I laughed. I told him. He had been quietly managing the same problem for over a year.
He started the same protocol two weeks later. By week three he sent me a voice note at 7am, "Bro. I slept. I actually slept the whole night. I don't even know how to explain this."
Then another friend. A female coursemate who had been on antacids since secondary school. She tried it. Week two she sent me a message. "I ate fried plantain yesterday. Actual fried plantain. Nothing happened. Abubakar I'm going to cry."
Then another person. And another.
People started coming to me asking for the protocol. I was sending it out one by one through WhatsApp messages and phone calls, repeating myself over and over, explaining the same steps, the same ingredients, the same timing to person after person.
That is when I realised I needed to put this into one place.

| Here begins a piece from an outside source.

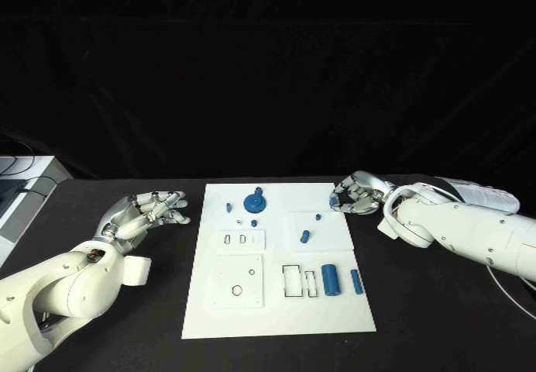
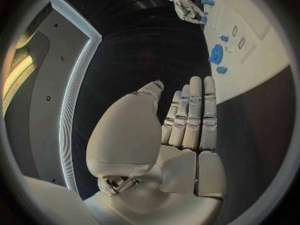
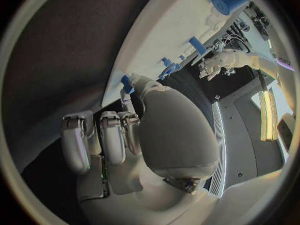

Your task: Assemble the parts on the task board

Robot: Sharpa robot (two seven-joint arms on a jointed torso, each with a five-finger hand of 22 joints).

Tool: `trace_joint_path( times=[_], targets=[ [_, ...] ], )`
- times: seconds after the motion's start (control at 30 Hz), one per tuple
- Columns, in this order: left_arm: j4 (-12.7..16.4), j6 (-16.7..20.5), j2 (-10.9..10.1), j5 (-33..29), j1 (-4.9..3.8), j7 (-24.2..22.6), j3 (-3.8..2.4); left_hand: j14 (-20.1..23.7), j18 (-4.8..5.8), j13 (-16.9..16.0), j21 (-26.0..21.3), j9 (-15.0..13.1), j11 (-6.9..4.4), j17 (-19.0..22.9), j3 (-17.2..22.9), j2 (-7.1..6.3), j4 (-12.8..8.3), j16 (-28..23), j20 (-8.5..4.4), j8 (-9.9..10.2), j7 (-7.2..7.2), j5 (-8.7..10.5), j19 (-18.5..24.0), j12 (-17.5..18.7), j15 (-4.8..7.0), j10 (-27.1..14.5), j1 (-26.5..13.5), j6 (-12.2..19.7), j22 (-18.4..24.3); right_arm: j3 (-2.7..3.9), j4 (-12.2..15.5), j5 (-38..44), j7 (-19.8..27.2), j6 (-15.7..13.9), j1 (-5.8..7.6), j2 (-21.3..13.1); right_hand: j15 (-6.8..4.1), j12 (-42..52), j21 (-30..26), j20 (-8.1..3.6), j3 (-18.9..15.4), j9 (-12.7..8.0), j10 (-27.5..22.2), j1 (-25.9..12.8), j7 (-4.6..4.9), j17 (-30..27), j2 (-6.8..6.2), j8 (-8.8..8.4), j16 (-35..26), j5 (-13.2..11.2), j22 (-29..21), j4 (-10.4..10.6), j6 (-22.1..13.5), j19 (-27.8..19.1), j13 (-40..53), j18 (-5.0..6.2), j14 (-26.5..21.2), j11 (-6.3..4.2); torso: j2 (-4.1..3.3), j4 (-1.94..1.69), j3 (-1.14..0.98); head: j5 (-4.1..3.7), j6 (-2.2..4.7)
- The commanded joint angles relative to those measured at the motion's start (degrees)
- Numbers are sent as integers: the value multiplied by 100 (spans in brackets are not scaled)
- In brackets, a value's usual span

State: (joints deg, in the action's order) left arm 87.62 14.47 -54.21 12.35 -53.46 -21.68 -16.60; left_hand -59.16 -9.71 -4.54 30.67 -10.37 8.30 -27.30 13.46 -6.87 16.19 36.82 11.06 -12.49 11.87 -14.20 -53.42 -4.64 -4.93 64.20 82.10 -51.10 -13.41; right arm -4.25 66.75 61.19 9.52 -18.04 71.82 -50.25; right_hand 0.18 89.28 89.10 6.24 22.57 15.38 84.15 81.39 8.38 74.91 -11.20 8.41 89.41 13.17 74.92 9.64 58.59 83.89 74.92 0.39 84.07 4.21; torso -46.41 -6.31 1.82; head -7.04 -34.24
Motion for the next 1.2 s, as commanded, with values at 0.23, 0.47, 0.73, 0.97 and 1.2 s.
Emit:
trace_joint_path(
  times=[0.23, 0.47, 0.73, 0.97, 1.2],
  targets=[
    [6, -54, 2, 18, -1, -52, -5, 36, -67, 8, 20, -7, 10, -8, 37, -43, 15, 31, -5, 31, 12, 30, 53, 32, 8, -37, -8, -38, -9, 0, 49, -169, 180, -241, -4, 7, -113, 72, 69, -92, 182, 64, 585, -83, -77, 1320, 182, 164, 14, -6, 1491, 0, 187, 598, 1508, -33, 550, -112, -1, 2, 1, 3, -7],
    [1, -56, -3, 18, -1, -50, -5, 37, -67, 9, 21, -8, 12, -8, 39, -42, 15, 32, -4, 32, 13, 30, 54, 37, 6, -43, -9, -37, -9, 1, 87, -234, 164, -449, -4, 6, -131, 72, 75, -111, 222, 80, 585, -92, -97, 1333, 207, 195, 17, 21, 1496, -17, 206, 601, 1508, -35, 553, -131, 1, -3, 7, -1, -11],
    [-6, -55, -15, 18, 0, -46, -5, 39, -67, 11, 22, -8, 13, -8, 41, -42, 15, 32, -4, 33, 14, 30, 56, 42, 5, -51, -10, -36, -10, 19, 474, -462, -30, -758, 25, -31, -136, 72, 86, -122, 262, 83, 585, -93, -94, 1345, 202, 192, 20, 63, 1505, -52, 165, 608, 1508, -38, 556, -136, 8, 18, 3, 23, 0],
    [-11, -48, -20, 18, 0, -42, -5, 40, -66, 14, 24, -8, 16, -8, 43, -42, 15, 33, -4, 34, 15, 31, 58, 48, 4, -61, -10, -35, -10, 28, 1130, -147, -645, -1035, 157, 9, -139, 72, 90, -126, 280, 90, 585, -83, -98, 1354, 193, 205, 22, 66, 1508, -83, 169, 611, 1508, -39, 558, -138, 15, 16, 11, 29, 4],
    [-7, -47, -11, 18, 0, -40, -5, 40, -66, 14, 24, -8, 16, -8, 43, -42, 15, 33, -4, 34, 15, 31, 58, 48, 4, -61, -10, -35, -10, 23, 1627, 260, -1232, -1265, 195, 244, -146, 72, 90, -133, 317, 107, 585, -72, -108, 1359, 201, 237, 23, 60, 1508, -126, 195, 611, 1508, -39, 560, -146, 2, -6, 16, 47, 8]
  ],
)
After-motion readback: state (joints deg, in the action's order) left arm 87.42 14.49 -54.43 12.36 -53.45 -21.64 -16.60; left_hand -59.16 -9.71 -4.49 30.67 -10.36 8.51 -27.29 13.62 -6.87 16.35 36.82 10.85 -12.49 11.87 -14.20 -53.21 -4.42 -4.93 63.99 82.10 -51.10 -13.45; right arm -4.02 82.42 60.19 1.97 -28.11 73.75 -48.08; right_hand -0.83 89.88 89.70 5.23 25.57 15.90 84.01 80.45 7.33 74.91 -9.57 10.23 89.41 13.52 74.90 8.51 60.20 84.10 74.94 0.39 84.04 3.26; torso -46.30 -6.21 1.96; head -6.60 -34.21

One complete, structured guide that anyone suffering from ulcer could follow from day one to day twenty-one without needing to message me, without needing to Google anything, without needing to visit a single pharmacy.

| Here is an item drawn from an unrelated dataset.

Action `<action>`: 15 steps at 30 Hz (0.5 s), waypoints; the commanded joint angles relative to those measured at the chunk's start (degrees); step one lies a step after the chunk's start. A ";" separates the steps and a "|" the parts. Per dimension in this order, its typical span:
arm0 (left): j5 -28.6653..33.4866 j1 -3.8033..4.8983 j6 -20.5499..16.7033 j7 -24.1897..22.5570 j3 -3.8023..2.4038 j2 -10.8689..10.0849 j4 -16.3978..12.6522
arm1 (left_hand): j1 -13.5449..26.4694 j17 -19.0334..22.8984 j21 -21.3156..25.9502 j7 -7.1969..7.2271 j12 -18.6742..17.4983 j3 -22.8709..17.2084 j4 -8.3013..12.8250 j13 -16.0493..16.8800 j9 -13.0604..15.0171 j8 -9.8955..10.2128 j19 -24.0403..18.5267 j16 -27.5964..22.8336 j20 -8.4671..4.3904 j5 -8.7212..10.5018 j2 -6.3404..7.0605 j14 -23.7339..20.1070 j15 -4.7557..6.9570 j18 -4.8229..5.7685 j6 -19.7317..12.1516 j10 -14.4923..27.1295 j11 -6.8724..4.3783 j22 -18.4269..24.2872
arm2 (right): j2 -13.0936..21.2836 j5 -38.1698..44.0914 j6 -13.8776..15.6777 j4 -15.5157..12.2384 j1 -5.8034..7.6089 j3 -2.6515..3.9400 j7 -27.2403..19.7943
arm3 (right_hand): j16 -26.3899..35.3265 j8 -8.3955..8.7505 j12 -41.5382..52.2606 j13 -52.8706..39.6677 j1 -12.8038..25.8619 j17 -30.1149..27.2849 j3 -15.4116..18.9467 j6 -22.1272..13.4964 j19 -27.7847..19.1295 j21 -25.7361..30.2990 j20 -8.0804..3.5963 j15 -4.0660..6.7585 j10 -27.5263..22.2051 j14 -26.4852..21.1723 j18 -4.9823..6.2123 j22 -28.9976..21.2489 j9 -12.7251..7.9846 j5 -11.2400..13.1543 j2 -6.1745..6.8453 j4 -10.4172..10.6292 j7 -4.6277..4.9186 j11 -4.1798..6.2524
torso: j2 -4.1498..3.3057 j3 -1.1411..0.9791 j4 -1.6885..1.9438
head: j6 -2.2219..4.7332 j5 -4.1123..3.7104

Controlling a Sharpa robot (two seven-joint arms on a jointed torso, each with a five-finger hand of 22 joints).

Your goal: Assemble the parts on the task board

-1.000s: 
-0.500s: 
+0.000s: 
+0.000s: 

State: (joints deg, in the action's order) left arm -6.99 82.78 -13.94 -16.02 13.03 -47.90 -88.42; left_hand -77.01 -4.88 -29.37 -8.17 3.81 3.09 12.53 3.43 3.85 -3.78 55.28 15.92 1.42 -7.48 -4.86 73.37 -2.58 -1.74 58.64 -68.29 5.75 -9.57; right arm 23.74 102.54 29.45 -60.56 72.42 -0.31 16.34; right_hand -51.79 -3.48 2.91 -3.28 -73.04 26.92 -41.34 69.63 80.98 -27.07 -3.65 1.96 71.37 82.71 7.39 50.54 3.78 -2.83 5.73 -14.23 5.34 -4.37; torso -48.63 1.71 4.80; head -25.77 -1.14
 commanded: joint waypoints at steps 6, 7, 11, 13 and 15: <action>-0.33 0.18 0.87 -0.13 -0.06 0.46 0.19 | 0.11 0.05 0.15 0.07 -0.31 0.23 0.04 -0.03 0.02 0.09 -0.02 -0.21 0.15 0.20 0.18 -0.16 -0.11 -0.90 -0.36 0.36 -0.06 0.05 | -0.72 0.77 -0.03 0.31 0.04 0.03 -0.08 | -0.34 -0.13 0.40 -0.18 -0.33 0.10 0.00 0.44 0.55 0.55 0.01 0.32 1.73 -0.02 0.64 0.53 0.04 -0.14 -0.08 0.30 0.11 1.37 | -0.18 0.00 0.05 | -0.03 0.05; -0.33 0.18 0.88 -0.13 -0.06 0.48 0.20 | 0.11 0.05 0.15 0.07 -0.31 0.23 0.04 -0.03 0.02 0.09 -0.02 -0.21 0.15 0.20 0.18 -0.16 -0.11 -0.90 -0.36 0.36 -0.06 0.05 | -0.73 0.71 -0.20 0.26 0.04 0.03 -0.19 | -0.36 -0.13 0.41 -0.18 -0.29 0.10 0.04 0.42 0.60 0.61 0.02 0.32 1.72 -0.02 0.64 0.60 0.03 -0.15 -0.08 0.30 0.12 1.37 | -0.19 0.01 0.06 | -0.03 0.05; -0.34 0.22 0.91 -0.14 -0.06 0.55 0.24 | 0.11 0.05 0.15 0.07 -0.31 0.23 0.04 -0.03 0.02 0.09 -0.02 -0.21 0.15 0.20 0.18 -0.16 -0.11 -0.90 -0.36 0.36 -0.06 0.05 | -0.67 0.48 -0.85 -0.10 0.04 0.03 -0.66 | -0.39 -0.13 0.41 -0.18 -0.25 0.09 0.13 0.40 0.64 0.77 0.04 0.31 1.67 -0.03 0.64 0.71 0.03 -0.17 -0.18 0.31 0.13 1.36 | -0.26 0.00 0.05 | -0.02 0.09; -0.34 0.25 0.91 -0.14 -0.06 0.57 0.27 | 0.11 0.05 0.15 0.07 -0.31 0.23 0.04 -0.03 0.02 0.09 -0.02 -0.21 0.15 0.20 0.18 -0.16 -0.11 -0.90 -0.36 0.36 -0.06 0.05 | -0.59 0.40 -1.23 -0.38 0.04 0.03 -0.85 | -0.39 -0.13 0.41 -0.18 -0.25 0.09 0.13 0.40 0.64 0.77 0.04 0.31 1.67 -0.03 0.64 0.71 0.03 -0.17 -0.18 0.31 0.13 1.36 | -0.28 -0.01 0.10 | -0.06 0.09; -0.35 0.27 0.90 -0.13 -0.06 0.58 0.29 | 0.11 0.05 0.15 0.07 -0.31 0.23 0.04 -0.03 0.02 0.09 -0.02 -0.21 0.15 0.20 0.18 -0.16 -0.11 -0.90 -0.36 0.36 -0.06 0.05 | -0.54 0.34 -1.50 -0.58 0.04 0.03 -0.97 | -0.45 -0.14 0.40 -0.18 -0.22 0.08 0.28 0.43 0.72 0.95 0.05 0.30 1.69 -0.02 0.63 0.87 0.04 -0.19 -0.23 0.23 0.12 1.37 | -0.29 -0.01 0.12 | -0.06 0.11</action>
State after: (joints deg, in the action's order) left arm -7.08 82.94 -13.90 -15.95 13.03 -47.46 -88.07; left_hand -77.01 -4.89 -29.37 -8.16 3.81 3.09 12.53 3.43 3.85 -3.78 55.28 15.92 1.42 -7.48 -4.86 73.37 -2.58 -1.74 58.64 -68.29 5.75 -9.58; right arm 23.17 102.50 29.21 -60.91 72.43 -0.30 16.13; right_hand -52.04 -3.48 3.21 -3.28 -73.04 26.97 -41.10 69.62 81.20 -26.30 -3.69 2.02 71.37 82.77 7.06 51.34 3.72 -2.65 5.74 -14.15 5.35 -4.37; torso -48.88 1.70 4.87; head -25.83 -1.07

I put everything inside one simple guide: the full protocol, the list of ingredients, the exact steps, the timing, what to avoid, how to know it's working, and what to do to make sure it never comes back.
The Step-By-Step Blueprint That Finally Fixes The Root Cause
And the best part? You don't need to visit any hospital, buy any expensive supplement, or starve yourself. It's the same simple system that worked for me, and has now quietly worked for over 60 people I have shared it with personally.

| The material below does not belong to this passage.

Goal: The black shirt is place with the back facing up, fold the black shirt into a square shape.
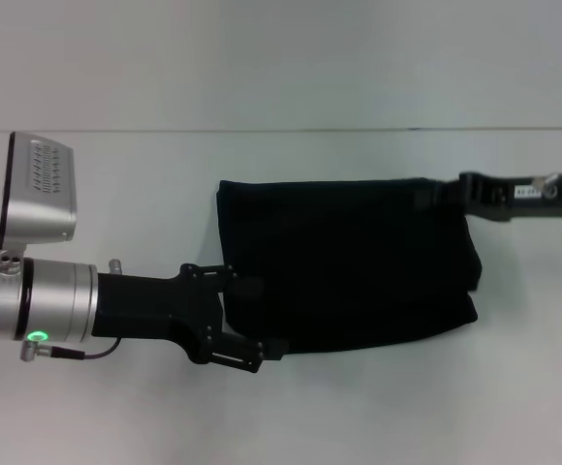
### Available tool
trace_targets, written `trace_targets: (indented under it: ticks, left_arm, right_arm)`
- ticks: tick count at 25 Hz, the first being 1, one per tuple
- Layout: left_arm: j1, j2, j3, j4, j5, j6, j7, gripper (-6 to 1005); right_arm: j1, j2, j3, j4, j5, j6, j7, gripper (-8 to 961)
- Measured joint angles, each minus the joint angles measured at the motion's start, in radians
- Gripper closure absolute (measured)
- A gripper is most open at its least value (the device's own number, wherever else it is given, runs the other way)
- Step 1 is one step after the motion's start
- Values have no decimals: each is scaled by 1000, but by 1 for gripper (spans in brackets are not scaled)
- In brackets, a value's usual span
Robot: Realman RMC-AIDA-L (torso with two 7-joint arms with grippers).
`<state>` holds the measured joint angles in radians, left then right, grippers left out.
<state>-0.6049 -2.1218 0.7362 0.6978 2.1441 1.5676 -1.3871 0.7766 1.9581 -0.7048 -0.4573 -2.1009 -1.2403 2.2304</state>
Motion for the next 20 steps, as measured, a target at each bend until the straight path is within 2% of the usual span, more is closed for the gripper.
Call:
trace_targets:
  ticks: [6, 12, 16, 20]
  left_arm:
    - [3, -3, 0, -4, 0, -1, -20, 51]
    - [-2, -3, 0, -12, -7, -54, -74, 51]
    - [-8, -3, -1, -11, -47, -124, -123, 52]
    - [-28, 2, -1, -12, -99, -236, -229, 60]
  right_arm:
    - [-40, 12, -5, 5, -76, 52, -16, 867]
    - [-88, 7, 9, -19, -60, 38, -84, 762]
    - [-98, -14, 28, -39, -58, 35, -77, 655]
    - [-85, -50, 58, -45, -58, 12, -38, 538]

One-time payment. Instant download. No recurring charges.
🔒 Secure checkout · Instant PDF download · 30-day money-back guarantee
If you are among the first 30 people to grab this guide today, you will receive these powerful bonuses alongside your package, at absolutely no extra cost.
(TODAY ONLY - these bonuses disappear when the 30 spots are filled)
A complete ranked list of common Nigerian foods from most damaging to completely safe, including surprising everyday foods most people never suspect. Stop guessing what you can and cannot eat. Know exactly.
A weekly log where you track your pain levels, sleep quality, and eating freedom across 21 days, so you can see your own healing happening in real time. Watching the numbers improve week by week keeps you motivated all the way to day 21.
A full 7-day sample meal plan built entirely around affordable, accessible Nigerian foods that actively support stomach healing. Real Nigerian food, eba, rice, beans, plantain, prepared the right way, at the right time, in the right combinations.
Total Bundle Value: ₦35,000. Yours Today For Just ₦4,900
🔒 Secure checkout · Instant PDF download · Limited to first 30 buyers
Still feeling unsure? I totally understand. Which is why I'm making you a bold, risk-free promise.
Follow the 21-day protocol exactly as described. If after 30 days you have not experienced a meaningful reduction in your ulcer symptoms, no improvement in sleep, no improvement in eating, no reduction in burning. Simply send me a message and I will refund every single naira. No questions. No drama. No waiting.
You have nothing to lose and a pain-free stomach to gain.
Right now, you have two options.
Get End The Burning right now. Follow the 21-day protocol. Wake up without the burning for the first time in months. Eat at a friend's table without calculating. Sleep through the night. Stop spending money every month on drugs that only silence the problem. Finally fix what has been following you for too long.
Go back to the omeprazole. Go back to the 2am wake-ups. Keep avoiding foods you love. Keep spending money every month on temporary fixes. Keep pretending you are fine at gatherings while managing pain in silence. Keep waiting for it to go away on its own, the way you have been waiting for months, or years. Maybe it will. But you already know it won't.
Maybe God wanted you to land on this page today. Who knows?
But what you do next, that part is up to you.
🔒 Secure checkout · Instant PDF download · 30-day money-back guarantee · ₦4,900 only
© 2026 Your Solution Is Here · yoursolutionishere.com
Privacy Policy · Disclaimer · Contact
Disclaimer: This guide is for informational purposes only and does not constitute medical advice. Results may vary. Always consult a qualified medical professional for serious health concerns.